Bug 866758

Summary:	gluster volume status all "Failed to get names of volumes" when peer in volume is restarted during transaction
Product:	[Red Hat Storage] Red Hat Gluster Storage	Reporter:	Scott Haines <shaines>
Component:	glusterfs	Assignee:	Amar Tumballi <amarts>
Status:	CLOSED ERRATA	QA Contact:	spandura
Severity:	high	Docs Contact:
Priority:	high
Version:	2.0	CC:	cww, kristof.wevers, ksquizza, ndevos, rhs-bugs, shaines, spandura, ujjwala, vbellur, vinaraya, vraman
Target Milestone:	---
Target Release:	---
Hardware:	All
OS:	Linux
Whiteboard:
Fixed In Version:	glusterfs-3.3.0.3rhs-33.el6rhs	Doc Type:	Bug Fix
Doc Text:		Story Points:	---
Clone Of:	858333	Environment:
Last Closed:	2012-11-12 18:47:38 UTC	Type:	Bug
Regression:	---	Mount Type:	---
Documentation:	---	CRM:
Verified Versions:		Category:	---
oVirt Team:	---	RHEL 7.3 requirements from Atomic Host:
Cloudforms Team:	---	Target Upstream Version:
Embargoed:
Bug Depends On:	858333
Bug Blocks:

Description Scott Haines 2012-10-16 04:38:46 UTC

+++ This bug was initially created as a clone of Bug #858333 +++

Description of problem:

Running the command...

 [root@gluster1 /]# gluster volume status all
 operation failed
 
 Failed to get names of volumes

Yields the above error when one of the gluster peers is shutdown, rebooted or communication is lost during an active transaction (such as a heal, rebalance, etc.)

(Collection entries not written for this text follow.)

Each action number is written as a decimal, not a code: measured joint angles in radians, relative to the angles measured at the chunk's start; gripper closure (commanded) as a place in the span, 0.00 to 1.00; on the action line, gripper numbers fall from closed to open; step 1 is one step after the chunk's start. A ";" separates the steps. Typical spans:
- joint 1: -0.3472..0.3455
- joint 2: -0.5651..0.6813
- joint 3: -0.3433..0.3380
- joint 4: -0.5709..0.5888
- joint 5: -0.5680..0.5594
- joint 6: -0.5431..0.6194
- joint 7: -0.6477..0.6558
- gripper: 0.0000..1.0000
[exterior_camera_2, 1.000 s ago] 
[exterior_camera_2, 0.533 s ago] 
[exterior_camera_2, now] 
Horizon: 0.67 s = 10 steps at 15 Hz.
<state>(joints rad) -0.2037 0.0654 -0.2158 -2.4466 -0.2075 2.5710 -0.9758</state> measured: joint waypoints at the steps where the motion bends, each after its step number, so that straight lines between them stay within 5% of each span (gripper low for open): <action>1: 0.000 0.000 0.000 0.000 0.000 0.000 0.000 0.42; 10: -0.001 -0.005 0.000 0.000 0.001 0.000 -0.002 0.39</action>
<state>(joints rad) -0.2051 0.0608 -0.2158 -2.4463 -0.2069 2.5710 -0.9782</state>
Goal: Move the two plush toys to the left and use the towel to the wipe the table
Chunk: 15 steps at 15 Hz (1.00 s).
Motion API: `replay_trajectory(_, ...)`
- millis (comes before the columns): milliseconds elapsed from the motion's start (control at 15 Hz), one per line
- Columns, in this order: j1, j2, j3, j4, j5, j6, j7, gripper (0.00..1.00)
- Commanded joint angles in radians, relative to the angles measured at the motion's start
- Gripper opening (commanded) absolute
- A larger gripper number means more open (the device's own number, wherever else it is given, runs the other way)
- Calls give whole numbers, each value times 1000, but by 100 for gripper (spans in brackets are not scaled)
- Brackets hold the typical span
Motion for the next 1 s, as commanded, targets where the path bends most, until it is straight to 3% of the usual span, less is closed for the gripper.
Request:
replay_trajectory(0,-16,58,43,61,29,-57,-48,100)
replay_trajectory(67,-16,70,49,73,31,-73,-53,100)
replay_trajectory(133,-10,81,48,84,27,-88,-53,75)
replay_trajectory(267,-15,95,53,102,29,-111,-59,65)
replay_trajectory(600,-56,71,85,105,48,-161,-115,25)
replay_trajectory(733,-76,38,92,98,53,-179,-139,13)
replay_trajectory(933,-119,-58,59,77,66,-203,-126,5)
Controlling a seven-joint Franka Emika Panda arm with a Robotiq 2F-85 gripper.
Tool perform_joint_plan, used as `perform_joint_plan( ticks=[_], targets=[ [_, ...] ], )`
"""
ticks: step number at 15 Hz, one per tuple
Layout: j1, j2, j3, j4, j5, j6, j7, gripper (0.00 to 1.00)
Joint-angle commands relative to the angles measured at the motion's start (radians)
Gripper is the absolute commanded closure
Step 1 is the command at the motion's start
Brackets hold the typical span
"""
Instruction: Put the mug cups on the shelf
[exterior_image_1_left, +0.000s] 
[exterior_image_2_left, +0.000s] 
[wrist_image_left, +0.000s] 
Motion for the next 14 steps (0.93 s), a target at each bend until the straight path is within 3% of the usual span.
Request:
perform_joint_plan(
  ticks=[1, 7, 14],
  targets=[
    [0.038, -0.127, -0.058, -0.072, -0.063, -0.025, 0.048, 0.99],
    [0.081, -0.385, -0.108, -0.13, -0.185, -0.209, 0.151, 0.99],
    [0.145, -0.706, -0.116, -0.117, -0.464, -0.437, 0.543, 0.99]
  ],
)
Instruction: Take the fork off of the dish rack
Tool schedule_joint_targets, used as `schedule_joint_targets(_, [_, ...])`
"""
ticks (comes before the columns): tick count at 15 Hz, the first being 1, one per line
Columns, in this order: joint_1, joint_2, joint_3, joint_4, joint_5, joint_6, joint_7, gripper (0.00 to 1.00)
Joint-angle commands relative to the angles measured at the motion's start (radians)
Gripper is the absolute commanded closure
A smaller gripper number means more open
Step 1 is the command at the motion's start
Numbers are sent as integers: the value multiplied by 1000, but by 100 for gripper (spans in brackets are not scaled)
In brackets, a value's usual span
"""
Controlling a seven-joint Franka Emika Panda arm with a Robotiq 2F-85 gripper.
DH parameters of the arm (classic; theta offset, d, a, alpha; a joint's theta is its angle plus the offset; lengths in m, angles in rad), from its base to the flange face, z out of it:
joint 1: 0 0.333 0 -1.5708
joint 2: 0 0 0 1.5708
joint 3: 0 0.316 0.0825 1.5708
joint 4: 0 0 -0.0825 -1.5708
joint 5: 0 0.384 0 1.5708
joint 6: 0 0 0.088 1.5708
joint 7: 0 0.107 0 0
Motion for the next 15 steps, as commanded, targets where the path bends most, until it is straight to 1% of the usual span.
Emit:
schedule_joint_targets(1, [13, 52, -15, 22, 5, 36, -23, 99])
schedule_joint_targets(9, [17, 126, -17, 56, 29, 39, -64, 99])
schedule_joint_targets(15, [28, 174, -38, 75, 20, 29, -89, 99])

Version-Release number of selected component (if applicable):
glusterfs-3.3.0rhs-25.el6rhs.x86_64  

How reproducible:
Always


Steps to Reproduce:
1. Create a 2 node replicate volume
2. Copy some data into the volume
3. While the copy is in progress reboot one of the nodes
4. Run the command 'gluster volume status all' from the active node.
  
Actual results:
'gluster volume status all' fails to report any details about the other bricks in the volume with the error:

 operation failed
 
 Failed to get names of volumes


Expected results:
'gluster volume status all' reports the status of the remaining active bricks in the volume.

Additional info:
The error is being generated from glusterd_unlock() which means the call to uuid_compare() is returning > 0

--- Additional comment from ksquizza on 2012-09-18 13:10:21 EDT ---

Thought I'd also add that restarting the glusterd service will allow the 'gluster volume status all' command to report correctly.

--- Additional comment from kaushal on 2012-10-04 10:18:31 EDT ---

This looks like its caused by a stale lock being held, because of a frame which hasn't been replied to or hasn't timed out yet.

Waiting for 30/10 mins (depending on the RHS build, the recent builds have the timeout changed to 10 mins) should lead to resumption of normal activity without needing a glusterd restart.

--- Additional comment from kaushal on 2012-10-15 07:44:11 EDT ---

Commit 9c0cbe6955f702b1ca27e0f48e309382f5d59186 (rpc: Reduce frame-timeout for glusterd connections) should mitigate this problem for the present.

Comment 1 spandura 2012-10-23 02:58:01 UTC

Verified the bug by executing the steps given to recreate the problem. The bug doesn't exist anymore. For 10-13 minutes after powering off one of the server, the execution of gluster cli command fails with error message "operation failed". 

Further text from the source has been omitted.